Assigned task
Transcribe each line of the material as it is, and drop any picture.

(Beginning of Information shown)

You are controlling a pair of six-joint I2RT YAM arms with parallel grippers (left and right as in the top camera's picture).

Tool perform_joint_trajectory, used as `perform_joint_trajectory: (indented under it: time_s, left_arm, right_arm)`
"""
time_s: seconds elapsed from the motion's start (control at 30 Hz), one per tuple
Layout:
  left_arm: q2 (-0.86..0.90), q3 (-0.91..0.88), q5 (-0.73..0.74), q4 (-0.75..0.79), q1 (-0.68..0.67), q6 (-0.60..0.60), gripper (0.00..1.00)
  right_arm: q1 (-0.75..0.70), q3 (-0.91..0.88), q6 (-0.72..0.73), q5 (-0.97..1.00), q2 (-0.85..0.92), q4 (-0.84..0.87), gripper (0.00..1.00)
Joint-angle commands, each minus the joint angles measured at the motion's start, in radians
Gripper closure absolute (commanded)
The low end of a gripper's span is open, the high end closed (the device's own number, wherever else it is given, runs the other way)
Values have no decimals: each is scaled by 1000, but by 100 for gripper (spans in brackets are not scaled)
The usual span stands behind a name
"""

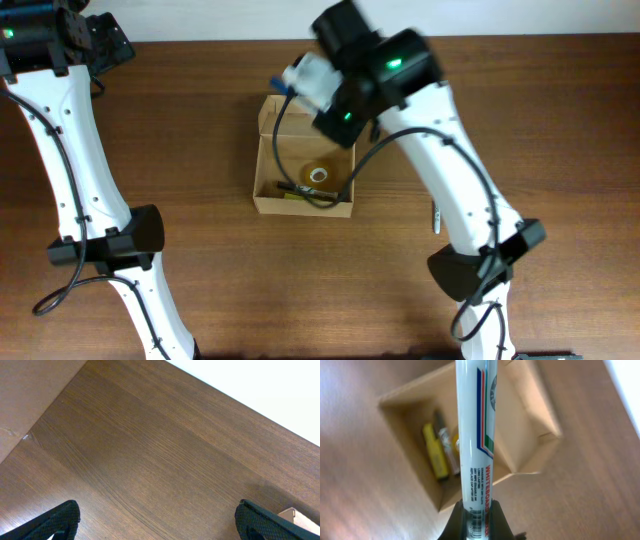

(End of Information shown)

Completed exercise
You are controlling a pair of six-joint I2RT YAM arms with parallel grippers (left and right as in the top camera's picture).

Tool perform_joint_trajectory, used as `perform_joint_trajectory: (indented under it: time_s, left_arm, right_arm)`
"""
time_s: seconds elapsed from the motion's start (control at 30 Hz), one per tuple
Layout:
  left_arm: q2 (-0.86..0.90), q3 (-0.91..0.88), q5 (-0.73..0.74), q4 (-0.75..0.79), q1 (-0.68..0.67), q6 (-0.60..0.60), gripper (0.00..1.00)
  right_arm: q1 (-0.75..0.70), q3 (-0.91..0.88), q6 (-0.72..0.73), q5 (-0.97..1.00), q2 (-0.85..0.92), q4 (-0.84..0.87), gripper (0.00..1.00)
Joint-angle commands, each minus the joint angles measured at the motion's start, in radians
Gripper closure absolute (commanded)
The low end of a gripper's span is open, the high end closed (the device's own number, wherever else it is given, runs the other way)
Values have no decimals: each is scaled by 1000, but by 100 for gripper (spans in brackets are not scaled)
The usual span stands behind a name
"""

That completes the exercise.